* **Problem requirements**: The lines below starting at the line containing "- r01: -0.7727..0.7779" and ending at the line containing "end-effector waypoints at" are to be repeated exactly, with both ends kept and nothing else added.

* **Source data**:

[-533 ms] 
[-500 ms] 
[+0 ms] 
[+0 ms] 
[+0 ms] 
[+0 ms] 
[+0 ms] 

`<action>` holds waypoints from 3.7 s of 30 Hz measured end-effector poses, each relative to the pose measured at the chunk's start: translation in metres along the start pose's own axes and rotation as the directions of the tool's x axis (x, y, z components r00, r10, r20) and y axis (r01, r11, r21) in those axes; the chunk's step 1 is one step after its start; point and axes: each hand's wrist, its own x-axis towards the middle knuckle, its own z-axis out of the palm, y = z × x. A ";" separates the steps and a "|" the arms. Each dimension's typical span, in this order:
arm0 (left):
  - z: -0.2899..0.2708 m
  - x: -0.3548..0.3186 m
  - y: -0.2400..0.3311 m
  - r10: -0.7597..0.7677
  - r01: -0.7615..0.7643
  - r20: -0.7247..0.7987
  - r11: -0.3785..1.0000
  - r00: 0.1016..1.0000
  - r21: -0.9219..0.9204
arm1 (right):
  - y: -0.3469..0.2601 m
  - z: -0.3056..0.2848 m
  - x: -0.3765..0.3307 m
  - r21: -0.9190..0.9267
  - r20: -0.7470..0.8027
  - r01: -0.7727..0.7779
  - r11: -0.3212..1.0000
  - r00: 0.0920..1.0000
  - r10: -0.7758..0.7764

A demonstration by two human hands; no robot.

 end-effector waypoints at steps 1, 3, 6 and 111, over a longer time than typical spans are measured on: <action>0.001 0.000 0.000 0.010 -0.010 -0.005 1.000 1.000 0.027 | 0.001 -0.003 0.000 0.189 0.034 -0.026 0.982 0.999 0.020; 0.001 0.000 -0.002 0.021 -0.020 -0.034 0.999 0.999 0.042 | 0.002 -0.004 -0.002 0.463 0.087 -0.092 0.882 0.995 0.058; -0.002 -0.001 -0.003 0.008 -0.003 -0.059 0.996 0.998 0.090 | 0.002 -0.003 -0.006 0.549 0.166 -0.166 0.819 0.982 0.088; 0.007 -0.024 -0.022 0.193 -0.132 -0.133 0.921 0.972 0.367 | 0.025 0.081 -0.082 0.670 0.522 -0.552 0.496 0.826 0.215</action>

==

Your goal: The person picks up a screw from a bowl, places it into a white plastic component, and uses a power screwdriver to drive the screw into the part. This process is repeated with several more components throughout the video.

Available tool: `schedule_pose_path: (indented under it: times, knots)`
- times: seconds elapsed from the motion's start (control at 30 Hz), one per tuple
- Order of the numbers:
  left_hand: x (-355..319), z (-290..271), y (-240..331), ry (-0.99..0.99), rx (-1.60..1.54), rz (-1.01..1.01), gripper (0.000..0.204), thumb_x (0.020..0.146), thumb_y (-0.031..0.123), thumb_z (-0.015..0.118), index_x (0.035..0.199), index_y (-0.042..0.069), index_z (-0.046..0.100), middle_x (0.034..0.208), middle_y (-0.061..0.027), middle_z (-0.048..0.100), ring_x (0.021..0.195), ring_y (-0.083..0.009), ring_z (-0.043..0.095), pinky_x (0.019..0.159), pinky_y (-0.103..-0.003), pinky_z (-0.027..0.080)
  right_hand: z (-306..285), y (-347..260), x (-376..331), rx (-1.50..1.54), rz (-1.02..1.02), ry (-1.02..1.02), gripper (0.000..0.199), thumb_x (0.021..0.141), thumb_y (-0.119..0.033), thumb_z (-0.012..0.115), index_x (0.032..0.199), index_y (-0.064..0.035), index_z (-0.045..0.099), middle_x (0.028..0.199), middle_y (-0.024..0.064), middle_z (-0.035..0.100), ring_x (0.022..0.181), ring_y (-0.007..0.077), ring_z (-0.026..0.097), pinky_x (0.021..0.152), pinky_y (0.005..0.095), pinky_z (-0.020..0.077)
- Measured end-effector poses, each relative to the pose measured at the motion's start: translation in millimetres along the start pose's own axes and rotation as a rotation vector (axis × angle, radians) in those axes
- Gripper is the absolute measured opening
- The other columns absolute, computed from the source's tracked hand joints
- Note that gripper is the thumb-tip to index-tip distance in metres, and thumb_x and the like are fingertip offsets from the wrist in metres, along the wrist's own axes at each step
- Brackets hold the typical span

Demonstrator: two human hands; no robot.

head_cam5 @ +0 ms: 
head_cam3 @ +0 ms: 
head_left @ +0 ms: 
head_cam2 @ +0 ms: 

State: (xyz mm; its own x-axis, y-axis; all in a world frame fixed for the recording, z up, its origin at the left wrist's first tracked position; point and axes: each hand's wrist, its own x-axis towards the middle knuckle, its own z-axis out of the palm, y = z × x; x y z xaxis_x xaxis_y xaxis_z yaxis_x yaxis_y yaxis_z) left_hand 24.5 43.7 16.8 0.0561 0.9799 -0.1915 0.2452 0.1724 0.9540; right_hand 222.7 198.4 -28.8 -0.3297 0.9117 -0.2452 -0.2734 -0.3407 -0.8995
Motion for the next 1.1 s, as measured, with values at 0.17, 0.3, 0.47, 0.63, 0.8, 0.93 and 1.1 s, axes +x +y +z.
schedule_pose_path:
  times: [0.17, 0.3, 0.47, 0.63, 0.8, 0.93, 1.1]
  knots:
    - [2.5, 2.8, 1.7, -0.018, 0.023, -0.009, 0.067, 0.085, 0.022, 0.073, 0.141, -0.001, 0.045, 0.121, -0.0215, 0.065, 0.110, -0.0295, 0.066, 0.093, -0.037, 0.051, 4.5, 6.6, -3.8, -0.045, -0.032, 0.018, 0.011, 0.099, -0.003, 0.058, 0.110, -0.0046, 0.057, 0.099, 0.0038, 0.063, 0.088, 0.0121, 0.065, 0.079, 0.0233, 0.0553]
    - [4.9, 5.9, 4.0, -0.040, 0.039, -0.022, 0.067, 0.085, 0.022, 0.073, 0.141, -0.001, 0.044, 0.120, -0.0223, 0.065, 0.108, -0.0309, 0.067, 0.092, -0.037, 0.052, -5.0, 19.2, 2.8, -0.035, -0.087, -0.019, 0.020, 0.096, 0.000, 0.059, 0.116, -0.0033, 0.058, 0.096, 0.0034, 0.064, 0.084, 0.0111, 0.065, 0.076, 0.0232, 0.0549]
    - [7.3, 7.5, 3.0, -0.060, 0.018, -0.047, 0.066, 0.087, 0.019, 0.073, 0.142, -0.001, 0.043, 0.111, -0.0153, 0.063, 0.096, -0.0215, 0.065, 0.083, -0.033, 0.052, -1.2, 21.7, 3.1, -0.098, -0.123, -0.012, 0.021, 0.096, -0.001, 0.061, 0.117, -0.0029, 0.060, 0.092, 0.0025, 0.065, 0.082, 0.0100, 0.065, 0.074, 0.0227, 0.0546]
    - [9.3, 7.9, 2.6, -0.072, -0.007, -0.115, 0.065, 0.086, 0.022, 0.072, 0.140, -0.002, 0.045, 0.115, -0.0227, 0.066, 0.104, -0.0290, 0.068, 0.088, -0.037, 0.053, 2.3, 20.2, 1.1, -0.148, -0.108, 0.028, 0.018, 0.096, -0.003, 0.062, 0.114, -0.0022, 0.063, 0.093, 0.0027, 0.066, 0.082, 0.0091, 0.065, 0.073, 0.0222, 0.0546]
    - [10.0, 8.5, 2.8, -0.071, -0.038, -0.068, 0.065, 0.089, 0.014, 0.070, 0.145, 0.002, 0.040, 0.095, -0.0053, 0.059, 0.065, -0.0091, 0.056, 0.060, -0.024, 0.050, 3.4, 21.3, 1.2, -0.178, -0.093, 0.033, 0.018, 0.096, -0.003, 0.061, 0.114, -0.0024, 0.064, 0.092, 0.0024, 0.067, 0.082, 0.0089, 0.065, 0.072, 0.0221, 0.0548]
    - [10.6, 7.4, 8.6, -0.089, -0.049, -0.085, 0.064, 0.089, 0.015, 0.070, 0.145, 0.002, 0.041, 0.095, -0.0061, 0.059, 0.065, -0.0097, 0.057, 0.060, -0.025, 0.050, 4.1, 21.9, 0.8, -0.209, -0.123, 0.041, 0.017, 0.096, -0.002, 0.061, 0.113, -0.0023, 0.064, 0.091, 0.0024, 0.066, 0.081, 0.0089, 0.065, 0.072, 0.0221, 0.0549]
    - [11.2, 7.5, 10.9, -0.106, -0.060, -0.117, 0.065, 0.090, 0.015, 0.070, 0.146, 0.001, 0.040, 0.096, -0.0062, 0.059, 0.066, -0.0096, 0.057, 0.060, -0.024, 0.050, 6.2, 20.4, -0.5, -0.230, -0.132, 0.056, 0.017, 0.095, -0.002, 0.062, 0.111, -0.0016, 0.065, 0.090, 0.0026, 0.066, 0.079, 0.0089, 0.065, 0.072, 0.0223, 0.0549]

* **Answer**:
  - r01: -0.7727..0.7779
  - r11: -0.3212..1.0000
  - r00: 0.0920..1.0000
  - r10: -0.7758..0.7764

A demonstration by two human hands; no robot.

 end-effector waypoints at steps 1, 3, 6 and 111, over a longer time than typical spans are measured on: <action>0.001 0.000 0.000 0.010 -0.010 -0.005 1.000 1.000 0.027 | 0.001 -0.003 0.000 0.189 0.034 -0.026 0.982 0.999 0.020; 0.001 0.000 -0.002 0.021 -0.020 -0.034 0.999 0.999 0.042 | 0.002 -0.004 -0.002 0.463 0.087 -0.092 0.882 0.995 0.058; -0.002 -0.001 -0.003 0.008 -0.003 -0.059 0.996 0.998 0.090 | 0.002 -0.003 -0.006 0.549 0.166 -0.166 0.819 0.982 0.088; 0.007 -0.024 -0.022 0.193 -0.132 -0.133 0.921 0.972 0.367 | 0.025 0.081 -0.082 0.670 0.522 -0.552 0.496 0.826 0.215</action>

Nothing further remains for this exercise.